Instructions for the task:
Please find all lines containing "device" in the listing below and copy them.

Records for the task:

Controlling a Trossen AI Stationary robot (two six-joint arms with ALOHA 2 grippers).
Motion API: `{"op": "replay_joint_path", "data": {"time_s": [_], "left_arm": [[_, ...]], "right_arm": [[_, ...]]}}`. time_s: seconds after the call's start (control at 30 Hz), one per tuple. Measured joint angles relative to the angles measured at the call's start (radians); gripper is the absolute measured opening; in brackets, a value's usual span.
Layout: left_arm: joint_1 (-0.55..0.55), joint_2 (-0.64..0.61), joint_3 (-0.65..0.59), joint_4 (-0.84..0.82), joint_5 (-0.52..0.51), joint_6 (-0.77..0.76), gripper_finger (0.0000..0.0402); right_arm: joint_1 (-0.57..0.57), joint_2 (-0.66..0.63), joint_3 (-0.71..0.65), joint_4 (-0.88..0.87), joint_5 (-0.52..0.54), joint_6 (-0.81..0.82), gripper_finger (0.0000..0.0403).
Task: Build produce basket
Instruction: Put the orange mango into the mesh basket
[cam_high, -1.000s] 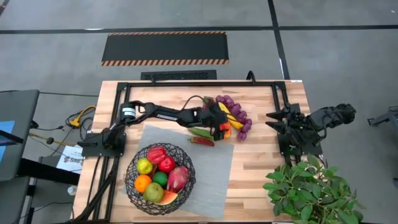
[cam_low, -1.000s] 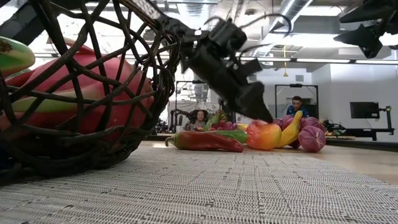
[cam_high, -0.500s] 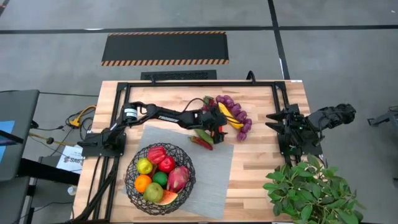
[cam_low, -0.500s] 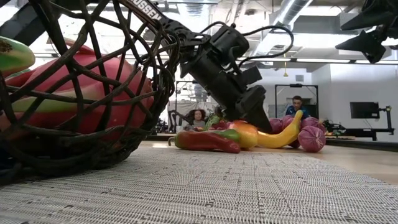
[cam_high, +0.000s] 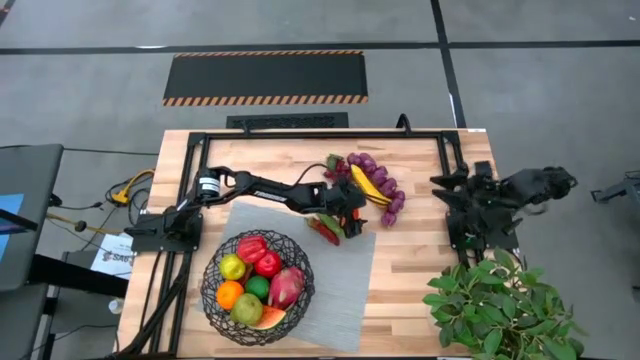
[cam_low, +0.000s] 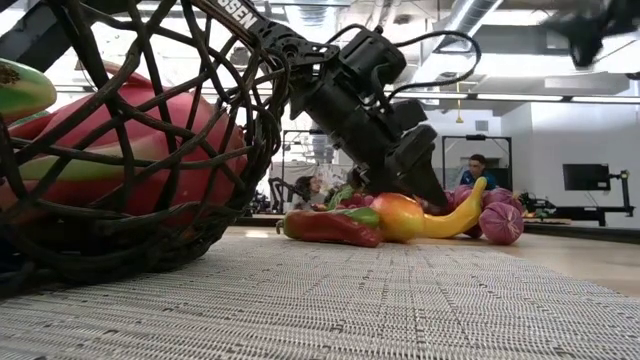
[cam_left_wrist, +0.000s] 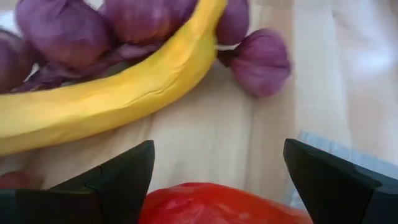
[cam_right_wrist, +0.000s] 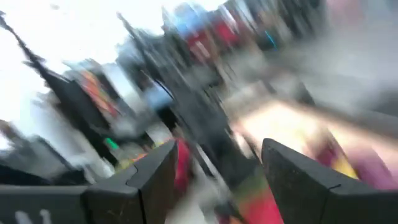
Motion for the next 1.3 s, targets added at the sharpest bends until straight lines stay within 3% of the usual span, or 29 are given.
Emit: {"op": "replay_joint_path", "data": {"time_s": [0.13, 0.27, 0.47, 0.6, 0.7, 0.97, 1.17, 1.3], "left_arm": [[-0.004, 0.0, 0.0, 0.005, 0.006, -0.015, 0.0341], [-0.003, 0.0, 0.0, -0.002, 0.006, -0.038, 0.0341], [-0.004, 0.0, 0.0, -0.001, 0.048, -0.047, 0.0341], [-0.004, -0.001, 0.0, 0.001, 0.049, -0.056, 0.0341], [-0.003, -0.001, 0.0, 0.001, 0.048, -0.056, 0.0341], [-0.004, -0.028, 0.0, -0.033, 0.038, 0.02, 0.0341], [-0.006, -0.085, 0.001, -0.133, -0.162, 0.033, 0.0341], [-0.012, -0.121, 0.001, -0.223, -0.347, -0.249, 0.0341]], "right_arm": [[0.0, -0.001, -0.095, 0.46, -0.103, -0.36, 0.0255], [-0.012, -0.001, -0.202, 0.675, -0.074, -0.473, 0.0255], [-0.077, -0.017, -0.221, 0.663, 0.176, -0.473, 0.0255], [-0.132, -0.034, -0.215, 0.658, 0.179, -0.5, 0.0255], [-0.155, -0.051, -0.216, 0.55, 0.152, -0.476, 0.0255], [-0.161, -0.049, -0.237, 0.169, 0.101, -0.137, 0.0255], [-0.161, -0.048, -0.265, 0.168, 0.075, -0.103, 0.0255], [-0.161, -0.049, -0.273, 0.165, 0.076, -0.102, 0.0255]]}}
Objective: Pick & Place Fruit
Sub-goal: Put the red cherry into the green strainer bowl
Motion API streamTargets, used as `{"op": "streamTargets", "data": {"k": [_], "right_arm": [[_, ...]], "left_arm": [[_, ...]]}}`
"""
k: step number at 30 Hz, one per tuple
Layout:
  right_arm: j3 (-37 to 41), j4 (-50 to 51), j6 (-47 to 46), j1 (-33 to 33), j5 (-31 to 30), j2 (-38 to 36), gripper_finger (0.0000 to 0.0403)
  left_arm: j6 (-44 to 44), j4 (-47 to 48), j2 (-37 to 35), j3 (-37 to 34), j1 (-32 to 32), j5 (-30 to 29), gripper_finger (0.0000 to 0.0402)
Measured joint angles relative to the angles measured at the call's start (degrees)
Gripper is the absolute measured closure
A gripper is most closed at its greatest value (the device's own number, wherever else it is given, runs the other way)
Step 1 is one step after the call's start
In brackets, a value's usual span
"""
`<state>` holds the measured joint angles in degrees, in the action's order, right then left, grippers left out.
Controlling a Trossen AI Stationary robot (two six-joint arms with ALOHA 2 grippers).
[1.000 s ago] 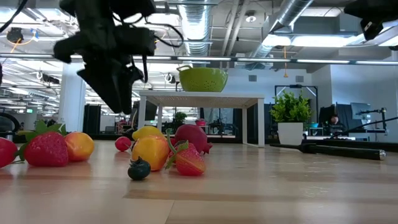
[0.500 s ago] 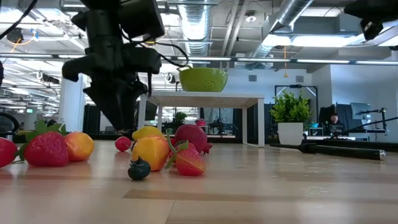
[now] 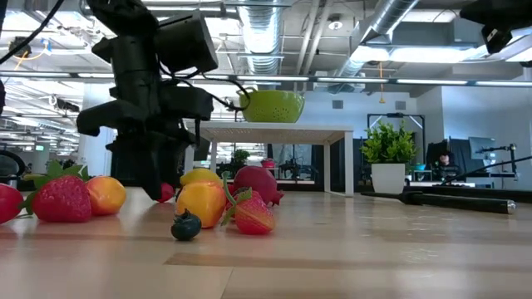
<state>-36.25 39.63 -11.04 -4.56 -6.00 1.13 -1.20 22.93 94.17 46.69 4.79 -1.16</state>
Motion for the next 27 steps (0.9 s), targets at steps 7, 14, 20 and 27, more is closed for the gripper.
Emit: {"op": "streamTargets", "data": {"k": [7, 14, 20, 27], "right_arm": [[0.00, 0.00, 0.00, 0.00, 0.00, -0.01, 0.0386], [0.00, 0.00, 0.01, -0.02, 0.00, 0.00, 0.0386], [0.00, -0.02, 0.01, -0.01, 0.00, 0.00, 0.0386], [0.00, -0.02, 0.01, 0.01, 0.00, 0.00, 0.0386]], "left_arm": [[-0.17, -3.56, -0.19, -2.25, 0.01, 0.01, 0.0244], [0.14, -4.17, -0.31, -3.06, 0.01, 0.00, 0.0254], [0.14, -4.32, -0.22, -3.14, 0.01, -0.01, 0.0284], [0.18, -4.47, -0.15, -3.21, 0.01, -0.01, 0.0283]]}}
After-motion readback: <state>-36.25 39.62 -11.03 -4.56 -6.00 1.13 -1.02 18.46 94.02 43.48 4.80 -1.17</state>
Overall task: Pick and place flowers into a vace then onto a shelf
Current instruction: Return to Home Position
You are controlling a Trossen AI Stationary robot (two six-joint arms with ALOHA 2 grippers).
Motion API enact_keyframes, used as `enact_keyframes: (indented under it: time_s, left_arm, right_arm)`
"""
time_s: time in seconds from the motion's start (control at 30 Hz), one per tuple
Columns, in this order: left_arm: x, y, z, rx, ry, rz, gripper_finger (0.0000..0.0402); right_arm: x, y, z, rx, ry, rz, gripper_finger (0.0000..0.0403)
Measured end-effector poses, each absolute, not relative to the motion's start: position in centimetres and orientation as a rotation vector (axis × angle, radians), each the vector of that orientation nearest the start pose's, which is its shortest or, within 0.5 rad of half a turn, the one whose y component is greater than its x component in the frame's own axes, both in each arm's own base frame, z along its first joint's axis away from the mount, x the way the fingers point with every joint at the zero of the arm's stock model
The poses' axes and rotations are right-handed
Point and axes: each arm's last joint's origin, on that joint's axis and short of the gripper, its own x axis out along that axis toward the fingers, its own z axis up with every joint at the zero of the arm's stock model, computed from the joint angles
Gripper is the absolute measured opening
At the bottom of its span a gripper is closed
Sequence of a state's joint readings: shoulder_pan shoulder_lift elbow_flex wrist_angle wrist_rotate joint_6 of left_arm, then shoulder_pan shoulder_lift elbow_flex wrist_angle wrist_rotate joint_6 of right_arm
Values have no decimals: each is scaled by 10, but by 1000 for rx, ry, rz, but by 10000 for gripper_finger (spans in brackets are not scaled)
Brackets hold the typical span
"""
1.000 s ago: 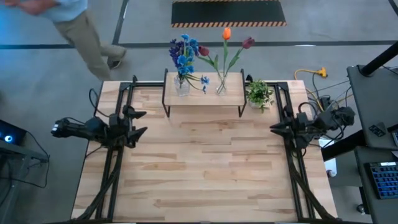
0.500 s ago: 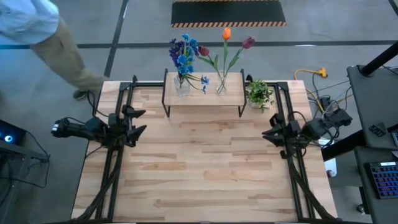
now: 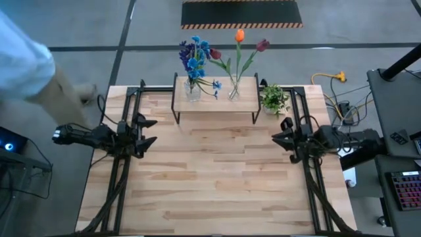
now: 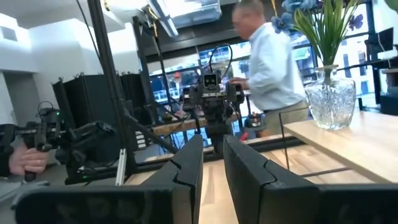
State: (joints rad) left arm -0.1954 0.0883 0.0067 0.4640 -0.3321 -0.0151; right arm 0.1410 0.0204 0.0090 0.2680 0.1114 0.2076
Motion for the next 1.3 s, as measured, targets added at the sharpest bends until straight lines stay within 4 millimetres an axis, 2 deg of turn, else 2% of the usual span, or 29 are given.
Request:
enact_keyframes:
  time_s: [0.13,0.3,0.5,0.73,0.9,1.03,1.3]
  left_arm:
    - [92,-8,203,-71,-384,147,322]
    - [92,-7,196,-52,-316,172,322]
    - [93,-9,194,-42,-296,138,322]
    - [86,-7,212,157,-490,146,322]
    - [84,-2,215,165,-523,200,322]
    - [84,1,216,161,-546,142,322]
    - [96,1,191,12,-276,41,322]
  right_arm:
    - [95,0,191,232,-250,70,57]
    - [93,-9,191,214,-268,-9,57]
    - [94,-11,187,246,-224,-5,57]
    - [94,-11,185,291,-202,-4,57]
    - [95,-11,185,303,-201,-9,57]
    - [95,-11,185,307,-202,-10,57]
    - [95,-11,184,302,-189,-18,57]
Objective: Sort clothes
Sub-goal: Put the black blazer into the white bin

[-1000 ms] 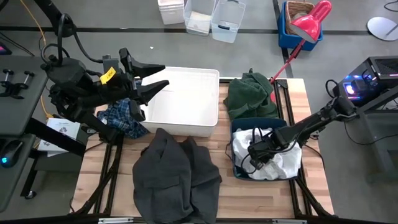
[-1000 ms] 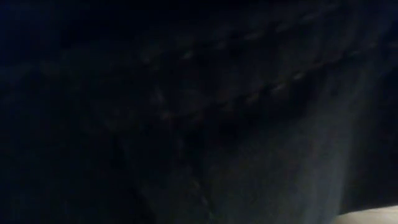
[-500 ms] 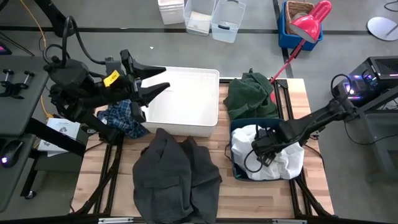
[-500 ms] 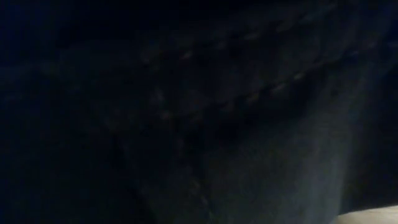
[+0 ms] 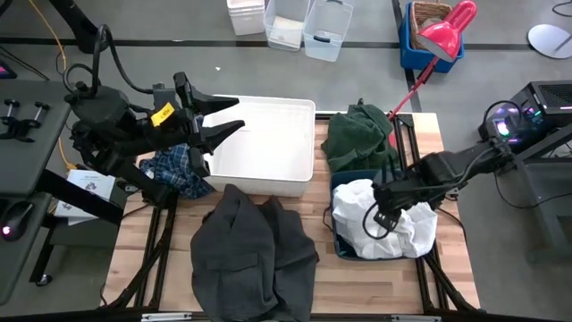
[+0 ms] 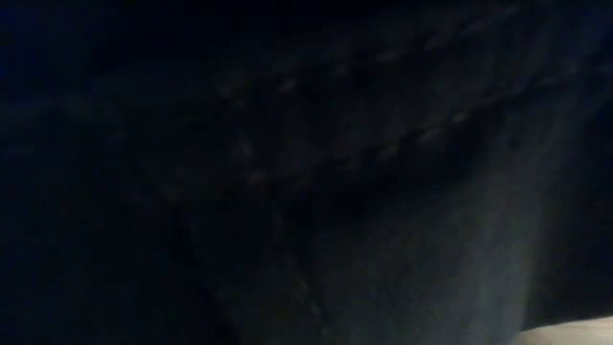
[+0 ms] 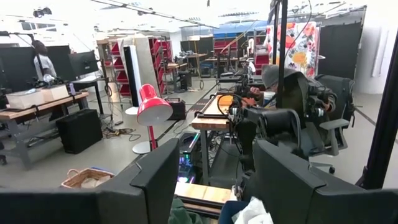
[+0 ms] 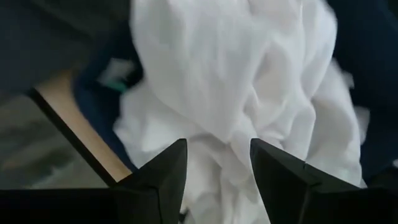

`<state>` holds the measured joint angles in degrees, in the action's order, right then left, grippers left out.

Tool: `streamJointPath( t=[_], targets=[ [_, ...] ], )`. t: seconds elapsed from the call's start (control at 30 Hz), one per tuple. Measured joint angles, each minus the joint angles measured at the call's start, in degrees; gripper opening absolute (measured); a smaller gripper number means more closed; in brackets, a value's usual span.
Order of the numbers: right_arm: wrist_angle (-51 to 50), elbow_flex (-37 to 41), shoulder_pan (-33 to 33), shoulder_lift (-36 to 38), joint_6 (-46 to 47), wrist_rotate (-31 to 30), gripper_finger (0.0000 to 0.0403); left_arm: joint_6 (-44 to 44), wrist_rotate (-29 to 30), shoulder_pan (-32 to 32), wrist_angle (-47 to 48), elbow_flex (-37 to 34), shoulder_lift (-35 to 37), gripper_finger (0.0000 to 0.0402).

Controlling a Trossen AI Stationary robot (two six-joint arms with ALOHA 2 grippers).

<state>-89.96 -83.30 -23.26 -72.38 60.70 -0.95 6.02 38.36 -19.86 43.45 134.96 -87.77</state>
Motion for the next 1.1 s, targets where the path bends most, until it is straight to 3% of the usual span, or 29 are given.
streamJointPath(
  t=[0.13,0.3,0.4,0.73,0.9,1.1],
  targets=[
    [1.0,-4.8,0.0,0.0,0.7,-4.3,0.0174,-3.8,-3.4,0.0,1.8,0.0,-0.1,0.0196],
    [4.8,-9.5,0.0,0.0,-1.4,-8.4,0.0174,-8.3,-18.7,-0.1,10.0,0.0,-1.4,0.0196],
    [7.7,-11.5,0.0,0.0,-3.5,-9.9,0.0174,-13.6,-24.4,-0.9,17.2,0.0,-3.7,0.0196],
    [13.8,-12.6,0.0,0.0,-8.3,-12.6,0.0174,-27.7,-25.2,-7.7,46.5,0.0,-18.0,0.0196],
    [13.8,-12.5,0.0,0.0,-8.3,-12.6,0.0174,-28.1,-27.2,-12.2,42.4,-4.6,-21.6,0.0196],
    [14.0,-12.5,0.0,0.0,-8.4,-12.6,0.0174,-31.0,-35.8,-13.2,34.1,-21.4,-18.2,0.0196]
  ],
)
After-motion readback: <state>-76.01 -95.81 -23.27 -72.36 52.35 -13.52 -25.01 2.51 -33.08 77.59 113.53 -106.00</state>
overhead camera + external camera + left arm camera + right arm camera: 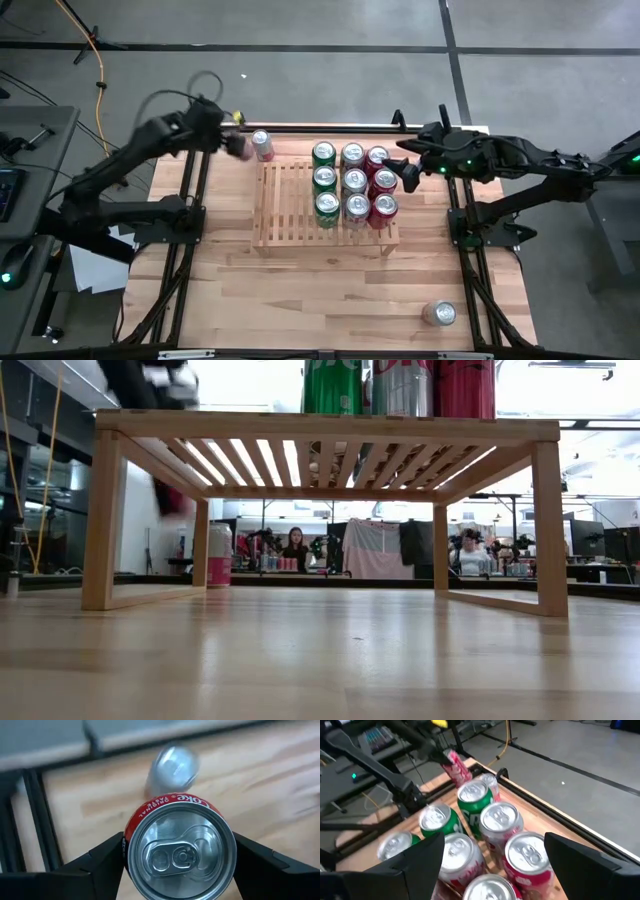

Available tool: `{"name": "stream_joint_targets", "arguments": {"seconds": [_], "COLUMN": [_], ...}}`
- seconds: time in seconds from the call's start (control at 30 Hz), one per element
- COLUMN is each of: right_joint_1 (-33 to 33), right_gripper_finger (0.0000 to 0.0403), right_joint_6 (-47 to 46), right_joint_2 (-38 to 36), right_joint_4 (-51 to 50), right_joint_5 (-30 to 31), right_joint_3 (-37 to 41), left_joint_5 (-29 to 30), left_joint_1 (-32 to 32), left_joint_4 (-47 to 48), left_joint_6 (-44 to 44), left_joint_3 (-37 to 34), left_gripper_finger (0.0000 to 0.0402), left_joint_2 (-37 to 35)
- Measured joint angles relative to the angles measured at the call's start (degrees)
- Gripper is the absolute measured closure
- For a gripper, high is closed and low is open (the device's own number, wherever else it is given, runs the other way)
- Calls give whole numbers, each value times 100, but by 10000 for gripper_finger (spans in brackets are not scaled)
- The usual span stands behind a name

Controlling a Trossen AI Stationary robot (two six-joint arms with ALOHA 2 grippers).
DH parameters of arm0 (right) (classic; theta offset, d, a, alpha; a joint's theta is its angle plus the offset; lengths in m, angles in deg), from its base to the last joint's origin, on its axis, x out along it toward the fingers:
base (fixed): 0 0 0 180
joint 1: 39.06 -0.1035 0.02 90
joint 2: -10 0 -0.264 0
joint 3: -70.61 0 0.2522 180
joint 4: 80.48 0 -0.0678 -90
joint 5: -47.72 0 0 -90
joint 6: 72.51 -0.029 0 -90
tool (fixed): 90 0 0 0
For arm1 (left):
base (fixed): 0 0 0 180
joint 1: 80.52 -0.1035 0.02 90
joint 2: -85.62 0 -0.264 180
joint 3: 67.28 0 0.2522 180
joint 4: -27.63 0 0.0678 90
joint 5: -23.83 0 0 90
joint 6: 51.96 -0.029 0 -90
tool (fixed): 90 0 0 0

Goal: Place canned beverage on shelf
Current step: Stack the red soda can on top of the red soda can on the shelf

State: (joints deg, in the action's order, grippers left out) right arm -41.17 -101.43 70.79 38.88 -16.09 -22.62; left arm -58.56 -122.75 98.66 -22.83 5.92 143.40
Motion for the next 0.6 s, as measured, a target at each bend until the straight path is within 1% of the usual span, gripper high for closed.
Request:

Result of this exercise:
A gripper is most closed at its greatest value (the device's own number, wherever else it is given, runs the other way)
- For a gripper, high is closed and low is open (the device's own number, wherever else it is given, runs the other way)

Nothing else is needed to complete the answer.